## EXERCISE DATA
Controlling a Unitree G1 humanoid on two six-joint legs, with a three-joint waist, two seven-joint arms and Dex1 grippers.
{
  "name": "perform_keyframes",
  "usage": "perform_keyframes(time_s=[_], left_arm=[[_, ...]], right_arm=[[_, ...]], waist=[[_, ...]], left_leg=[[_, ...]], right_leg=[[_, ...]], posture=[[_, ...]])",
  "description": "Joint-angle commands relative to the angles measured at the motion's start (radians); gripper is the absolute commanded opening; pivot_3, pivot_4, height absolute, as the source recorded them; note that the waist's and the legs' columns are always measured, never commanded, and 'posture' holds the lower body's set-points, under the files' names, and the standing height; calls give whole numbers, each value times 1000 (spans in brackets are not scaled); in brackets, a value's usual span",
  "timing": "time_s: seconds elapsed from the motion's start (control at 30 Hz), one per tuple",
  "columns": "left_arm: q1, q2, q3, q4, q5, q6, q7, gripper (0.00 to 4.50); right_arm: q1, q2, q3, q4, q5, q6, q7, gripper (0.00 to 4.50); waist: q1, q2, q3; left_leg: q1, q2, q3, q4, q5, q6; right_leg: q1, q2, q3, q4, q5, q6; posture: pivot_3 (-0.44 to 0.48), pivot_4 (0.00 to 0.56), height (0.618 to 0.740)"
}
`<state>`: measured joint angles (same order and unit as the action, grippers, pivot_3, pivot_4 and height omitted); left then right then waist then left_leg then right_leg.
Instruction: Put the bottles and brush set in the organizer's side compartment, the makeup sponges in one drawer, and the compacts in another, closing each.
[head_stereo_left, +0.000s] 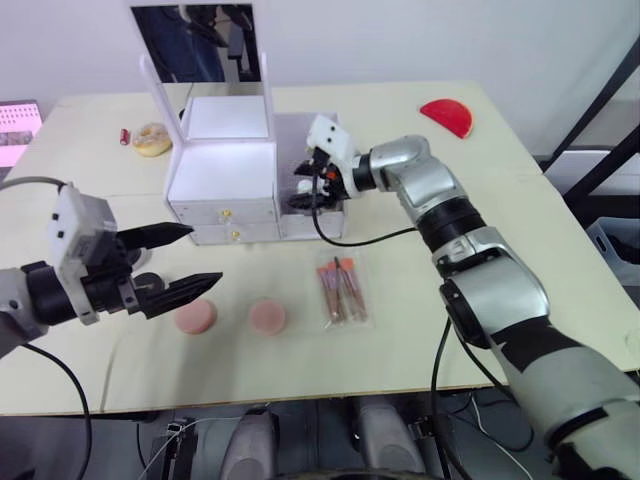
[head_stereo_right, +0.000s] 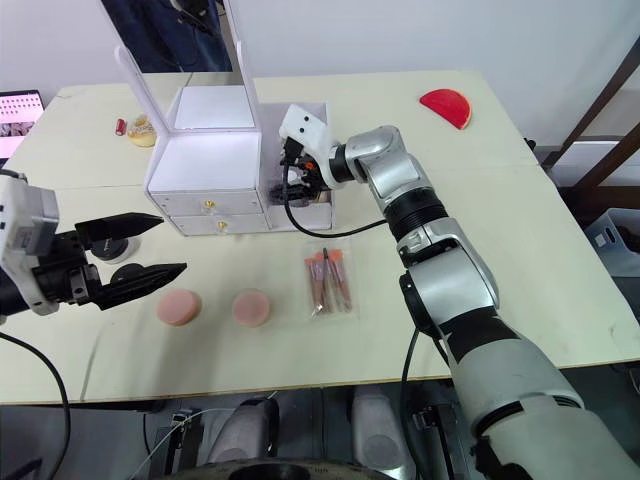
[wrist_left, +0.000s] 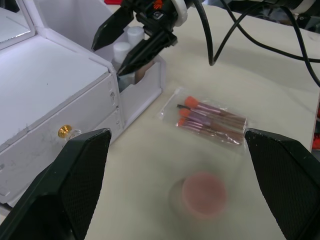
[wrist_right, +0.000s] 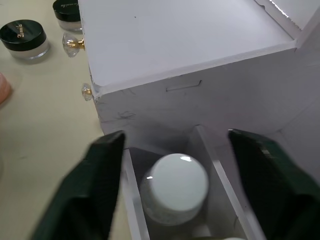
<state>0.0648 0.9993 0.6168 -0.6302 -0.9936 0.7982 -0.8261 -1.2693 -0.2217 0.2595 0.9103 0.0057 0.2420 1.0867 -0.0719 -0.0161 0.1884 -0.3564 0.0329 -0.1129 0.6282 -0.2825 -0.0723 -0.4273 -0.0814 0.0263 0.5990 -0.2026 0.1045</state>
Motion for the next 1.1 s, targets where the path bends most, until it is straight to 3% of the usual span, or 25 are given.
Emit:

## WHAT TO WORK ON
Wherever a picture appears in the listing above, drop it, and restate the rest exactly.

## OUTPUT BELOW
Controlling a Unitree G1 humanoid on two six-joint legs, with a three-joint waist, two seven-joint arms and Dex1 grippers.
{
  "name": "perform_keyframes",
  "usage": "perform_keyframes(time_s=[_], left_arm=[[_, ...]], right_arm=[[_, ...]], waist=[[_, ...]], left_leg=[[_, ...]], right_leg=[[_, ...]], posture=[[_, ...]])",
  "description": "Joint-angle commands relative to the angles measured at the motion's start (radians); gripper is the absolute commanded opening; pivot_3, pivot_4, height absolute, as the source recorded them; note that the waist's and the legs' columns are always measured, never commanded, and 'posture' holds the lower body's set-points, under the files' names, and the standing height; calls give whole numbers, each value times 1000 (spans in brackets are not scaled); in brackets, a value's usual span",
  "timing": "time_s: seconds elapsed from the motion's start (control at 30 Hz), one per tuple",
  "columns": "left_arm: q1, q2, q3, q4, q5, q6, q7, gripper (0.00 to 4.50); right_arm: q1, q2, q3, q4, q5, q6, q7, gripper (0.00 to 4.50); waist: q1, q2, q3; left_leg: q1, q2, q3, q4, q5, q6; right_leg: q1, q2, q3, q4, q5, q6; posture: pivot_3 (-0.44 to 0.48), pivot_4 (0.00 to 0.56), height (0.618 to 0.740)"
}
`<state>`: measured joint angles (same order and unit as the action, grippers, pivot_3, pivot_4 and height omitted); left then right then waist then left_leg then right_leg.
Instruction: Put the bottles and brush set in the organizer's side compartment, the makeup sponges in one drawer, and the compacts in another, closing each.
[head_stereo_left, +0.000s] 
[head_stereo_right, +0.000s] 
[wrist_left, +0.000s] 
[wrist_right, +0.000s] 
<state>0.0648 0.9993 0.6168 -0.6302 -0.9936 0.7982 -0.8261 -1.2693 -0.2217 0.2595 0.9103 0.0057 0.2420 1.0867 -0.0719 -0.0161 0.1884 -0.3564 0.0329 -0.1129 0.6282 -0.2825 -0.0723 -0.4273 -0.0814 0.0263 0.5990 -0.2026 0.1045</state>
Motion for the next 1.1 s, targets where the path bends most, until it is straight to 3% of the usual span, or 25 are given.
Emit:

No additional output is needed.